**About this task**
Produce as output only the lines below starting at the line with "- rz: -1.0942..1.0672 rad" and continuing through the line with "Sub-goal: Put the", each one exactly as written.

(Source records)

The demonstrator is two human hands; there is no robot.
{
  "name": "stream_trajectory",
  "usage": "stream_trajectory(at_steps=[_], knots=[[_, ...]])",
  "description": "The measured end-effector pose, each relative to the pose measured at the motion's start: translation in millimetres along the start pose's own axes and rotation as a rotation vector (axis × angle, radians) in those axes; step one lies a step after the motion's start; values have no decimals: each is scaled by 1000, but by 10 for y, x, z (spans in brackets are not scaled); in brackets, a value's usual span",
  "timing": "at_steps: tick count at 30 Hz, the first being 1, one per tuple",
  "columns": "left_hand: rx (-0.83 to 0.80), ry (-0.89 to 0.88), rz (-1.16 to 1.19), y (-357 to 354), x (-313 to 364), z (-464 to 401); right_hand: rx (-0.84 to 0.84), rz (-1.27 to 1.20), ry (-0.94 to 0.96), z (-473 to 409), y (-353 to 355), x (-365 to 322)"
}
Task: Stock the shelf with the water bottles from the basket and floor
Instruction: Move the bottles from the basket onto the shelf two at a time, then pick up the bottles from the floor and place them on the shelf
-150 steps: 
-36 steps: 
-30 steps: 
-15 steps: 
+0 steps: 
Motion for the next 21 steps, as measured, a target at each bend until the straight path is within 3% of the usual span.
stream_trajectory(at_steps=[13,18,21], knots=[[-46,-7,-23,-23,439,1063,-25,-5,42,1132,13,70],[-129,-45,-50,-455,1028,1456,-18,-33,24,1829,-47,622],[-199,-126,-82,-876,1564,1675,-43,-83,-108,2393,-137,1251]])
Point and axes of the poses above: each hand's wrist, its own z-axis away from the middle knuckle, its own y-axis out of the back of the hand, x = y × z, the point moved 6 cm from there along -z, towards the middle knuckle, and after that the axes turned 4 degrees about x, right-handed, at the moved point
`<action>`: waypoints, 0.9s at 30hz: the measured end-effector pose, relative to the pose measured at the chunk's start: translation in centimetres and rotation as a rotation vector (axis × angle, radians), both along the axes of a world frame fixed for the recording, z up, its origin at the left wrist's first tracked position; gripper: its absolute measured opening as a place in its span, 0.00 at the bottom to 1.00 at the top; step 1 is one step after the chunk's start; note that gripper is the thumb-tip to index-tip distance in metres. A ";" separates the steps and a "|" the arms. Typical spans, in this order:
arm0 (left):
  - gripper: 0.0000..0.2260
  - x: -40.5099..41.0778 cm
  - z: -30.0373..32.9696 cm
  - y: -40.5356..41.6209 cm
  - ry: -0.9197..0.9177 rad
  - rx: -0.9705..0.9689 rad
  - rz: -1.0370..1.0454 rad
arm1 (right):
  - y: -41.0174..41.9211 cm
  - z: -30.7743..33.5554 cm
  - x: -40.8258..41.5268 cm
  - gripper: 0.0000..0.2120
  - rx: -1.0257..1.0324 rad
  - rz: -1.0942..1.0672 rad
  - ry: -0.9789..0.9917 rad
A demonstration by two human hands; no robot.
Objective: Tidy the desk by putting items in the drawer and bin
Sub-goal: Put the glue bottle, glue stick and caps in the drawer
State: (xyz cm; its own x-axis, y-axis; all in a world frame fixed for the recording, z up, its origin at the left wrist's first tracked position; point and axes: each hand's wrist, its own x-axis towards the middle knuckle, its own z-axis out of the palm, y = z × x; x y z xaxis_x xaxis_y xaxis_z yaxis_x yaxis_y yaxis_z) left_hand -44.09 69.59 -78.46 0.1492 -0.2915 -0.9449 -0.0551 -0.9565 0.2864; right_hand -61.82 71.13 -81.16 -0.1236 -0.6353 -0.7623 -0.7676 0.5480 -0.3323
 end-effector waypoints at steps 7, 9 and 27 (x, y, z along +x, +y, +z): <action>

**The completed task**
  - rz: -1.0942..1.0672 rad
  - ry: -0.9789..0.9917 rad
A demonstration by two human hands; no robot.
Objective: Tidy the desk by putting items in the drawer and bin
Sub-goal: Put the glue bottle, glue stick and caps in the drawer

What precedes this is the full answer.